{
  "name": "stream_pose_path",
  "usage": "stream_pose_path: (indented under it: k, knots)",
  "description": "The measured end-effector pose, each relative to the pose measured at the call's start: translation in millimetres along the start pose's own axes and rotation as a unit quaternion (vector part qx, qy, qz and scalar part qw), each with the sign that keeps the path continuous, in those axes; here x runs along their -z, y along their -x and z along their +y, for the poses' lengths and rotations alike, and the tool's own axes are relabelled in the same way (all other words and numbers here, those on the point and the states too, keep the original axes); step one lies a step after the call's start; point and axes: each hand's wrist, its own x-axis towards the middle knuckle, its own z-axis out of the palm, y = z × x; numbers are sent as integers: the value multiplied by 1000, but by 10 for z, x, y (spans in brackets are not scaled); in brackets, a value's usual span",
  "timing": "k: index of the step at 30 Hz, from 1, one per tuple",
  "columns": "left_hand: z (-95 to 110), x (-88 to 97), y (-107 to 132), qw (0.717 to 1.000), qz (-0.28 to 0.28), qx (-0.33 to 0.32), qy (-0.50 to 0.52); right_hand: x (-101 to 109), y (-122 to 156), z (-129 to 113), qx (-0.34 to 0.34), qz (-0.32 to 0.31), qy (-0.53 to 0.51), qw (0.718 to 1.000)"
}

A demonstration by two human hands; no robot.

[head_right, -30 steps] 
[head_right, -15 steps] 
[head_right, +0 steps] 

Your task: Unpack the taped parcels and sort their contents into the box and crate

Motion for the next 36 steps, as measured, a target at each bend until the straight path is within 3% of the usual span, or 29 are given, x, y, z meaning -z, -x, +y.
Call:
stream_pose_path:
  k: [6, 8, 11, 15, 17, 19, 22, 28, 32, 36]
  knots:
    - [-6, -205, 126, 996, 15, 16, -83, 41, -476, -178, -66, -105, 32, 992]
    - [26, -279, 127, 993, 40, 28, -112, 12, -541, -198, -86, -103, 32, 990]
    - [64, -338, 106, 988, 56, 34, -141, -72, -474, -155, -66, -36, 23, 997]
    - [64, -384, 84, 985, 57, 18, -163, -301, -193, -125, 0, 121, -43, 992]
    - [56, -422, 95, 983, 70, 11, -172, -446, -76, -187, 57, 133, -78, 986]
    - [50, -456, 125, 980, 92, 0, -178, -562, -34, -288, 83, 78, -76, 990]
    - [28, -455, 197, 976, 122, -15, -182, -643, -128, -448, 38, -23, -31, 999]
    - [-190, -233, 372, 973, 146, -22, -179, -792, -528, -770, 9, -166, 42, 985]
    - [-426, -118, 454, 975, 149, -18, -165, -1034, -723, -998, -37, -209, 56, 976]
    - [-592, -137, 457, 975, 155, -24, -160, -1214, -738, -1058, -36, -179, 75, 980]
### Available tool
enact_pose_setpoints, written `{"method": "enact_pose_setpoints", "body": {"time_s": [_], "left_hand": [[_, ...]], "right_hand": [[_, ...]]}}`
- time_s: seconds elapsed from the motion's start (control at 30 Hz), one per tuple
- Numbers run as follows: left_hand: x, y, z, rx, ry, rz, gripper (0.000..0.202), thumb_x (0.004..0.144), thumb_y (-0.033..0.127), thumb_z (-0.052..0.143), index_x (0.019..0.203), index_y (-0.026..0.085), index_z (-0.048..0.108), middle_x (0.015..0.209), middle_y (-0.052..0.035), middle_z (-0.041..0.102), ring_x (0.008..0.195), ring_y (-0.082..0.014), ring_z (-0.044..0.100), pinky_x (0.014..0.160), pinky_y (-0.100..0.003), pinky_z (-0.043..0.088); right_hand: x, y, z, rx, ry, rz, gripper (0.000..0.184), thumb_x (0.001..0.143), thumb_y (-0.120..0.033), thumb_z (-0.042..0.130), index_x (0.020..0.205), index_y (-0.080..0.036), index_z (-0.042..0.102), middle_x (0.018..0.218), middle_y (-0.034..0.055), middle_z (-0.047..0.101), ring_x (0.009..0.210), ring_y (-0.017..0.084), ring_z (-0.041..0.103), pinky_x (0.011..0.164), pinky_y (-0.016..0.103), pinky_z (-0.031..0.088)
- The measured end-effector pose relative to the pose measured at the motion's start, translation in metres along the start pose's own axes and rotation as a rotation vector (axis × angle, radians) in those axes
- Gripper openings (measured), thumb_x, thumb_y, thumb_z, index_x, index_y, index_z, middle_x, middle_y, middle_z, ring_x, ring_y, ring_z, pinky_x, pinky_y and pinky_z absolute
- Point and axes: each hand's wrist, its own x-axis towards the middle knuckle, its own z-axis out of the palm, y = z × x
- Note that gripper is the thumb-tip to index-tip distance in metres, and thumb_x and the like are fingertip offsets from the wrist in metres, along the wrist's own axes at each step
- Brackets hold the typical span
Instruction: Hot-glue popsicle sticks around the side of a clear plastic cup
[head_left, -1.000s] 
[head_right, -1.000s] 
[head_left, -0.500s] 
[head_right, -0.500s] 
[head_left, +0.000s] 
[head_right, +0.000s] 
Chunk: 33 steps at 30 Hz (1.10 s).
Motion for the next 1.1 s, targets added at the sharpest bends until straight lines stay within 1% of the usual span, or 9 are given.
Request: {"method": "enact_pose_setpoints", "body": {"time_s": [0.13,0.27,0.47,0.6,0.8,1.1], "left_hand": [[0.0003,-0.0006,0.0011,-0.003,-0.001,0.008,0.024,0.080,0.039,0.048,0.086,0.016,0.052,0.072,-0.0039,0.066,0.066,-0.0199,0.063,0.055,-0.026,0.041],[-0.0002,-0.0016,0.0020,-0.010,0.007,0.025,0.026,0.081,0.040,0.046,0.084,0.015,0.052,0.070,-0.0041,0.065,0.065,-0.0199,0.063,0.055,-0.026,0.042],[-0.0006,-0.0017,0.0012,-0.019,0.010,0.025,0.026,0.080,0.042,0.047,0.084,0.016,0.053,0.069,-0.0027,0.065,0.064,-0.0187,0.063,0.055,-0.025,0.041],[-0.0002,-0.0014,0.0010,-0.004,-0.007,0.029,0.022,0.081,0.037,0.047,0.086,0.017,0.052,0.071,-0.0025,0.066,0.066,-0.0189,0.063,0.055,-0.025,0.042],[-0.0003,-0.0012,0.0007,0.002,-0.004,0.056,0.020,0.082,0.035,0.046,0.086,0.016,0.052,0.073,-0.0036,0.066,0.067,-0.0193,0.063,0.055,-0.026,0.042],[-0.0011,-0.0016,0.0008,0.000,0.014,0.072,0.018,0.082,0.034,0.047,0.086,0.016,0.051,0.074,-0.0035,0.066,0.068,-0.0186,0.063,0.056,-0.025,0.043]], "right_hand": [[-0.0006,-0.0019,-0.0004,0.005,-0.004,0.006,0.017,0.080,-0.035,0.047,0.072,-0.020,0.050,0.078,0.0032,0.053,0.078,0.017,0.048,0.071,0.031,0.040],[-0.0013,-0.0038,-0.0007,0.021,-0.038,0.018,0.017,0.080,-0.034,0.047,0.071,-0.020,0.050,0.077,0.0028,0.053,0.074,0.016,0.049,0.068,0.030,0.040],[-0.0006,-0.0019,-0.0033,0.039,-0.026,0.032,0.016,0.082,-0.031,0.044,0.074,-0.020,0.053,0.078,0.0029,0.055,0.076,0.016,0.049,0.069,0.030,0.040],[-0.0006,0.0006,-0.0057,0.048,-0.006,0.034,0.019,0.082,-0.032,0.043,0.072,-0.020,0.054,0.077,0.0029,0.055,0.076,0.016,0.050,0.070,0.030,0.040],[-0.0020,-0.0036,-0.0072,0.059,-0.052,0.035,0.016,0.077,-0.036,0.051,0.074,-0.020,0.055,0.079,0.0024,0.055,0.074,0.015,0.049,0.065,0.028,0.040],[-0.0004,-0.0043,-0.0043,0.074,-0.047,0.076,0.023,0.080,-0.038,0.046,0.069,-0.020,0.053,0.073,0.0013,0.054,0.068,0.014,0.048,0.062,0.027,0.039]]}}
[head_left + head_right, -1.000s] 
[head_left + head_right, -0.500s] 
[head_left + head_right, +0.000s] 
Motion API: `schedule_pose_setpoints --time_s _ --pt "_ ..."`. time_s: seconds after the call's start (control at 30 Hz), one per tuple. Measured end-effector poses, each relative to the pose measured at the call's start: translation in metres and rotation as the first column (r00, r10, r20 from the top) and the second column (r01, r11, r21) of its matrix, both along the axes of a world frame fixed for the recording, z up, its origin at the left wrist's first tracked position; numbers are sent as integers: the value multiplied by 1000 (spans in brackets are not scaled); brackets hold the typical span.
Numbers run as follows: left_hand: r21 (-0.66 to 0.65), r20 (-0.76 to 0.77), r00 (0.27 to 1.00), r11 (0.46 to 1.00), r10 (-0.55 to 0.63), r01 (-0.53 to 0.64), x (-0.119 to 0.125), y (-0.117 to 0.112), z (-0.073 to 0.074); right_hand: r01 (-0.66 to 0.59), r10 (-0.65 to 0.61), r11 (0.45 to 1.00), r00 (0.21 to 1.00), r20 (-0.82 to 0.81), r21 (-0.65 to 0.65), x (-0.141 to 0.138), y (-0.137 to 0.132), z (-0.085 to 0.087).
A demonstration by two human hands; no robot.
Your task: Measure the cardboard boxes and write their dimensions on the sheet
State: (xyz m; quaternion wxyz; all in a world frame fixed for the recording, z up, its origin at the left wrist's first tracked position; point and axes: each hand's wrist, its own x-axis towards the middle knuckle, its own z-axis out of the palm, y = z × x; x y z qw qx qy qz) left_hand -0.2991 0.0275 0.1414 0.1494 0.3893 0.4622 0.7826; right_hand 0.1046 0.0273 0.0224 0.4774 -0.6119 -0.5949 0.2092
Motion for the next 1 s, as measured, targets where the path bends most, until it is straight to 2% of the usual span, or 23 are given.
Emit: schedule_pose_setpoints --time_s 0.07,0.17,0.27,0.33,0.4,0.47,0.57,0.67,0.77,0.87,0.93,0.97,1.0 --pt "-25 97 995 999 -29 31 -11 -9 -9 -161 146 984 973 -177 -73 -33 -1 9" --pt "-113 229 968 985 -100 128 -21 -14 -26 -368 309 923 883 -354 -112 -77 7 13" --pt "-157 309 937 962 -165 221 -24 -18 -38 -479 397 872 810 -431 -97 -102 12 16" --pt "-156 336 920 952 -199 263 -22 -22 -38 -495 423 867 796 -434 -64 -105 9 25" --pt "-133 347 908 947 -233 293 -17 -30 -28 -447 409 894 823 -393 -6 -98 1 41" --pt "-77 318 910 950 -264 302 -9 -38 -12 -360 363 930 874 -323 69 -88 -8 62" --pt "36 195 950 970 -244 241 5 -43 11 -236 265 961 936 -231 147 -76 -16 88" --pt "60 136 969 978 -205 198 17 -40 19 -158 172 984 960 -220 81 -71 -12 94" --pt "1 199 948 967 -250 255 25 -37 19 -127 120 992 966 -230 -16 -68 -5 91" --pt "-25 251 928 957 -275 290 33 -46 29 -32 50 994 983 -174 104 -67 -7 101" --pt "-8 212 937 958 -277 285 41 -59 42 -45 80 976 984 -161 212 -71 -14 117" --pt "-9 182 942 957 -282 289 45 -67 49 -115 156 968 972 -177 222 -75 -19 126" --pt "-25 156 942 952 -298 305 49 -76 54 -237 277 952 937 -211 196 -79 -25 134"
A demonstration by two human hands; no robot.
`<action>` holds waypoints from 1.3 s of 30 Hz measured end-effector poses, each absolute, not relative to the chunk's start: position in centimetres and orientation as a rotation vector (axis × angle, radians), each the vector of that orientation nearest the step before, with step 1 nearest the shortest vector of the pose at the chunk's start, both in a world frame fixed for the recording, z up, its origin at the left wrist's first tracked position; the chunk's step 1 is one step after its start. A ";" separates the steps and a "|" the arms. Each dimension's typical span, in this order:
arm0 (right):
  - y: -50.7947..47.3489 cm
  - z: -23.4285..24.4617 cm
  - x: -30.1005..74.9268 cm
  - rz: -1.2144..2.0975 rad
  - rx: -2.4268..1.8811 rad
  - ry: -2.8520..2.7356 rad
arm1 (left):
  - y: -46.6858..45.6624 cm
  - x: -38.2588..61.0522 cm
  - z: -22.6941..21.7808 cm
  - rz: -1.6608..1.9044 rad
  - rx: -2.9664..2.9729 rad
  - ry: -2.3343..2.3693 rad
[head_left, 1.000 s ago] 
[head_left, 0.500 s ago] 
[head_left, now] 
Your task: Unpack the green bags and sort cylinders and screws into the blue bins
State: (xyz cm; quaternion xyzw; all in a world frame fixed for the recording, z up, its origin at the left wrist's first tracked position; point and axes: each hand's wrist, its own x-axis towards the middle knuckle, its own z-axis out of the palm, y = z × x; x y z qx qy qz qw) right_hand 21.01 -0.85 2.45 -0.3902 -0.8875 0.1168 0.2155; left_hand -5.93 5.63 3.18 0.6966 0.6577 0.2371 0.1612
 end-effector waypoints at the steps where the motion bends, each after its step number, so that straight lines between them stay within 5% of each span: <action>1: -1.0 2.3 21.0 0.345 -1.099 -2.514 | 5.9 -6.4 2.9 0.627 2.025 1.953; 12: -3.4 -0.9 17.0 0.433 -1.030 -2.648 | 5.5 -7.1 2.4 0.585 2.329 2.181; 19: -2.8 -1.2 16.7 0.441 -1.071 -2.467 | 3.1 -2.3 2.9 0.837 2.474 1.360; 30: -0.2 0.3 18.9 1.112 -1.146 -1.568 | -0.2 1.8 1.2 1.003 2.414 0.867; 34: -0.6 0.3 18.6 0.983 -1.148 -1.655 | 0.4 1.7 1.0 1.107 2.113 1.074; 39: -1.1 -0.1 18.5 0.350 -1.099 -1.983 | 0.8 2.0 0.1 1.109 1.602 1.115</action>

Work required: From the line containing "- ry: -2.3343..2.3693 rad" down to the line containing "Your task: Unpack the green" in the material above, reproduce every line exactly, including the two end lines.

Response area:
  - ry: -2.3343..2.3693 rad
[head_left, 1.000 s ago] 
[head_left, 0.500 s ago] 
[head_left, now] 
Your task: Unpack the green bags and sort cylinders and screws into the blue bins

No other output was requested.